Sei que o debate que esse título gera não é dos mais fáceis. Na verdade, o assunto é bem espinhoso. Eu me lembro de quando ainda era aluno da graduação do curso de Letras: a professora de História e Formação da Língua Portuguesa entrou na sala e, após brevíssima exposição, exigiu a leitura de uma obra, a qual seria objetivo de um trabalho posteriormente.
O livro? “Língua de Eulália”, do Marcos Bagno. Como graduando assíduo, é evidente que li a obra. Uma narrativa bastante simples e com uma lição importante a respeito de preconceito com o modo como algumas pessoas falam. Estava ali plantada a semente dos estudos a respeito de preconceito linguístico, um tema que veio a ser tão popularizado tempos depois que se transformou em atalho para qualquer pessoa que suponha entender superficialmente de língua ou linguística.

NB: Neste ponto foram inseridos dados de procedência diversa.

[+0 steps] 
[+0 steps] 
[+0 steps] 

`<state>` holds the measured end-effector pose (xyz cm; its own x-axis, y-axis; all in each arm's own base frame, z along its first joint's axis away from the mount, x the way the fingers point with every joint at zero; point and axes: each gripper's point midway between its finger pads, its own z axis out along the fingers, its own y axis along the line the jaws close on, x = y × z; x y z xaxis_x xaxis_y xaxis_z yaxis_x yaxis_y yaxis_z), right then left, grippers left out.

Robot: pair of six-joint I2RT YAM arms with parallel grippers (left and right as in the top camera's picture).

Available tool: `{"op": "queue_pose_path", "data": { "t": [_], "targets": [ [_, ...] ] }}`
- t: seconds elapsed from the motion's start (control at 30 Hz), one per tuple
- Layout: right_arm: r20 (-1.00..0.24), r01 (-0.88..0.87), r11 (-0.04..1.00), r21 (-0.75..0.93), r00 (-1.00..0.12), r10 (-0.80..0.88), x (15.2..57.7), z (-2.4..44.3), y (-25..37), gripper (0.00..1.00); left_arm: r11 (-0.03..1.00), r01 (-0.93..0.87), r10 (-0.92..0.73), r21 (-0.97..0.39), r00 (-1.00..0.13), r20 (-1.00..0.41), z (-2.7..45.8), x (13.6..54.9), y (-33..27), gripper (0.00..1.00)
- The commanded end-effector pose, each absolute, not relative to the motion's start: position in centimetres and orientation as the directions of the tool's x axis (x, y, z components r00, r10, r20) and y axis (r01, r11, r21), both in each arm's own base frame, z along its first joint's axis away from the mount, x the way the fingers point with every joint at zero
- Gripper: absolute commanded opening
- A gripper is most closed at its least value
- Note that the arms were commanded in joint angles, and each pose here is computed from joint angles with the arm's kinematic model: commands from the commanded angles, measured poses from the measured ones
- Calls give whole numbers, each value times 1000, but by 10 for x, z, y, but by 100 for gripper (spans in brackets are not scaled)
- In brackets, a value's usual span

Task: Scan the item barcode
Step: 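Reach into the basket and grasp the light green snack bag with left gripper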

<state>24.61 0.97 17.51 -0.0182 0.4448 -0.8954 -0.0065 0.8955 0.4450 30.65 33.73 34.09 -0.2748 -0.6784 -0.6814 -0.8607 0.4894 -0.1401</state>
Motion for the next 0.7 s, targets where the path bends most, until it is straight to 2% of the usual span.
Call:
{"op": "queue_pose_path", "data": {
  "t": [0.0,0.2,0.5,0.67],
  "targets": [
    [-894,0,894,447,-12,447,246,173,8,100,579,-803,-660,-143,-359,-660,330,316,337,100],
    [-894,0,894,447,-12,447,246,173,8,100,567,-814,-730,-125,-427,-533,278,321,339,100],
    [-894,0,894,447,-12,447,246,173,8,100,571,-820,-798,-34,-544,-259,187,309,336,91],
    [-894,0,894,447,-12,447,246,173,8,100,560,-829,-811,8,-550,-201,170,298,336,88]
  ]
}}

Bem, é claro que – para meu espanto – o livro foi trazido como crème de la crème dos estudos sobre sociolinguística à época. Conheço a sociolinguística, é um campo tão prolífico quanto sério, mas – infelizmente – a forma como é apresentado (ao menos no Brasil) tem deixado brechas para o pensamento simplista e – por vezes – reducionista.
Vamos ao ponto central do título deste artigo: nem tudo que se vê em relação à escrita e à fala pode ser apontado como preconceito linguístico. A ideia de preconceito é, de forma clara, o alijamento social, a repulsa, a categorização como inferior de qualquer indivíduo por características que lhe são, em algum, grau inerentes. Pensando linguisticamente, o indivíduo sofre esse tipo de preconceito quando riem de sua realização do R, quando ridicularizam sua pronúncia do E em algumas situações, quando lhe impingem o rótulo de néscio por causa de um bilhete escrito de forma deficiente.
De outro lado, uma aula em que se ensina a gramática da língua portuguesa não é preconceituosa, pois se trata de iniciação científica sobre estudos estruturais da língua. É necessário conhecer o padrão para entender o que é uma variante. É necessário entender quais são as situações de exigência do padrão de comunicação, fundamentalmente no texto escrito. Esse é o papel da escola.
Há alguns dias, coloquei em uma rede social uma imagem de uma placa que deveria ser de um estabelecimento comercial com alguns erros de grafia. Minha intenção era mostrar como é o registro quando o indivíduo escreve de forma perceptual, ou seja, como ele imagina que seja a palavra. O resultado foi desastroso: centenas de pessoas que diziam que eu sequer seria professor, que aquilo era uma humilhação, que eu deveria arrumar a placa (era apenas uma foto que peguei na Internet) em vez de tirar sarro (não havia qualquer riso no post), e que eu deveria ler os livros do Marcos Bagno para eu aprender a não disseminar o preconceito linguístico.
Isso me fez questionar até que ponto o professor será livre para mostrar a realidade observável no mundo, a fim de cotejar com a teoria sem receber alguma alcunha maldosa de quem sequer entende do assunto que está a comentar. Como eu sempre digo: a evolução nem sempre é para melhor.